| Task directions |
Copy the entries exactly, through the "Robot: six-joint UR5" line.

| Supplied records |
◆ ◆ ◆
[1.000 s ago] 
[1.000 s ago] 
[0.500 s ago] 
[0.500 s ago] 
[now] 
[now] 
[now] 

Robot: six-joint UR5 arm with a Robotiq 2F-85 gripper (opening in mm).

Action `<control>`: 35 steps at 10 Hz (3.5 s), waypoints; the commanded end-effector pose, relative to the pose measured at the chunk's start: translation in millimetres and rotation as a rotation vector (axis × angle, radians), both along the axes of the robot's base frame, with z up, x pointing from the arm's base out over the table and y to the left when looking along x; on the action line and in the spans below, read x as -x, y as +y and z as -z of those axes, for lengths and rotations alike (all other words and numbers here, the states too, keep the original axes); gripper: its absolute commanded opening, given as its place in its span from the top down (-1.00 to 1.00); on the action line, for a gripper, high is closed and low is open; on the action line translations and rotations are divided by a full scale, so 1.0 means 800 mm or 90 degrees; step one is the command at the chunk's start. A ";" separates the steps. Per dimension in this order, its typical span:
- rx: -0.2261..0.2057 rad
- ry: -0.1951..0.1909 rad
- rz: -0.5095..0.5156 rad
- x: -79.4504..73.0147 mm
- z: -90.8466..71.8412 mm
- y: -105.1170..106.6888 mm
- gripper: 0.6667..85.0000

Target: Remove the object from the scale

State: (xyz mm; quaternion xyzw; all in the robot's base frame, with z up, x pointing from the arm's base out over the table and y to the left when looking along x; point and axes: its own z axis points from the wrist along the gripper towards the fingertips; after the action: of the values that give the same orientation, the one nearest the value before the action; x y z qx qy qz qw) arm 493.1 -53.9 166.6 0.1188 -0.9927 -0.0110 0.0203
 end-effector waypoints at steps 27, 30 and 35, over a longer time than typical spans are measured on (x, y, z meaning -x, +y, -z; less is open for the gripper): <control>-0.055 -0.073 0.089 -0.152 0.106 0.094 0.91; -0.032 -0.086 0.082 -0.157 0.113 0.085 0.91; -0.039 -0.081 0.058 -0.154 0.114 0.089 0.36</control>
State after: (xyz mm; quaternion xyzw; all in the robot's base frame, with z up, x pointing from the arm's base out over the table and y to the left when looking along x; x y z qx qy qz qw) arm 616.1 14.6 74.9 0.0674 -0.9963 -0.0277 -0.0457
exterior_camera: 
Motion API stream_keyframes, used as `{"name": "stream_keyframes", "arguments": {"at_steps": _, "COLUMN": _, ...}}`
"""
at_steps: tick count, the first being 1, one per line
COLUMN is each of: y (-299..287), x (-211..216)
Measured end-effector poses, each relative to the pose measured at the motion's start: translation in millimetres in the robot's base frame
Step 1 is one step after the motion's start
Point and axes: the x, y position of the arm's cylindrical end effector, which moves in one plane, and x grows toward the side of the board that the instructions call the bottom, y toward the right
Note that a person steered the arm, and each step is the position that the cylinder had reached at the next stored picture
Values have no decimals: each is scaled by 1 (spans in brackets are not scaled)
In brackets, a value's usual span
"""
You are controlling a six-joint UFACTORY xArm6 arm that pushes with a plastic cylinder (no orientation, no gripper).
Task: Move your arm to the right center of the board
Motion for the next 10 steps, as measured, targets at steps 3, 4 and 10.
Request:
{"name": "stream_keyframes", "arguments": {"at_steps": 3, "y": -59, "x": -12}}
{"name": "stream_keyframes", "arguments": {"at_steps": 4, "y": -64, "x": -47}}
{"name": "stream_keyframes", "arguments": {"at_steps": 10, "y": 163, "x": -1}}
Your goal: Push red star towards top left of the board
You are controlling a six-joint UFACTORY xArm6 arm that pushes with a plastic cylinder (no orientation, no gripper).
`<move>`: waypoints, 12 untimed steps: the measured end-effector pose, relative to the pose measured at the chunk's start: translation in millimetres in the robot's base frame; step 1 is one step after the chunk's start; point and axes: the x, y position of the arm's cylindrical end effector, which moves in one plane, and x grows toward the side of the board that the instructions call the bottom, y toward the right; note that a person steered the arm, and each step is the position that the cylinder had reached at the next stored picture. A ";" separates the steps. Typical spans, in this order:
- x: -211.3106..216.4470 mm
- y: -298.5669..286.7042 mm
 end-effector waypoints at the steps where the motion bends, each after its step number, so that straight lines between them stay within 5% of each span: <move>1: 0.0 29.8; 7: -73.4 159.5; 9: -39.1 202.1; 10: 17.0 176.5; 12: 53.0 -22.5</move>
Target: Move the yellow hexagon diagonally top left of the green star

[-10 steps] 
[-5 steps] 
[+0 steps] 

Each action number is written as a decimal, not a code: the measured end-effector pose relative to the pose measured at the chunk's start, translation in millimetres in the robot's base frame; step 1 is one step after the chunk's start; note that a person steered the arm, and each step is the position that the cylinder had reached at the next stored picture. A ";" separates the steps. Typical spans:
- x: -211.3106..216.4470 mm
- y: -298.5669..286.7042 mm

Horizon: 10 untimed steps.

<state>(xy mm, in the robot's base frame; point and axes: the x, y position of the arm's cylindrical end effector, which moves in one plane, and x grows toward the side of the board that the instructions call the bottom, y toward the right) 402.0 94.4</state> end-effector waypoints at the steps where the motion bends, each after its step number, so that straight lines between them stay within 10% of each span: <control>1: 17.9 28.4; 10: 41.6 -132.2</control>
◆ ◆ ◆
| Problem solution |
[1.000 s ago] 
[1.000 s ago] 
[0.500 s ago] 
[0.500 s ago] 
[now] 
[now] 
[now] 

Robot: six-joint UR5 arm with a Robotiq 2F-85 gripper (opening in mm).

Nothing further is needed for this answer.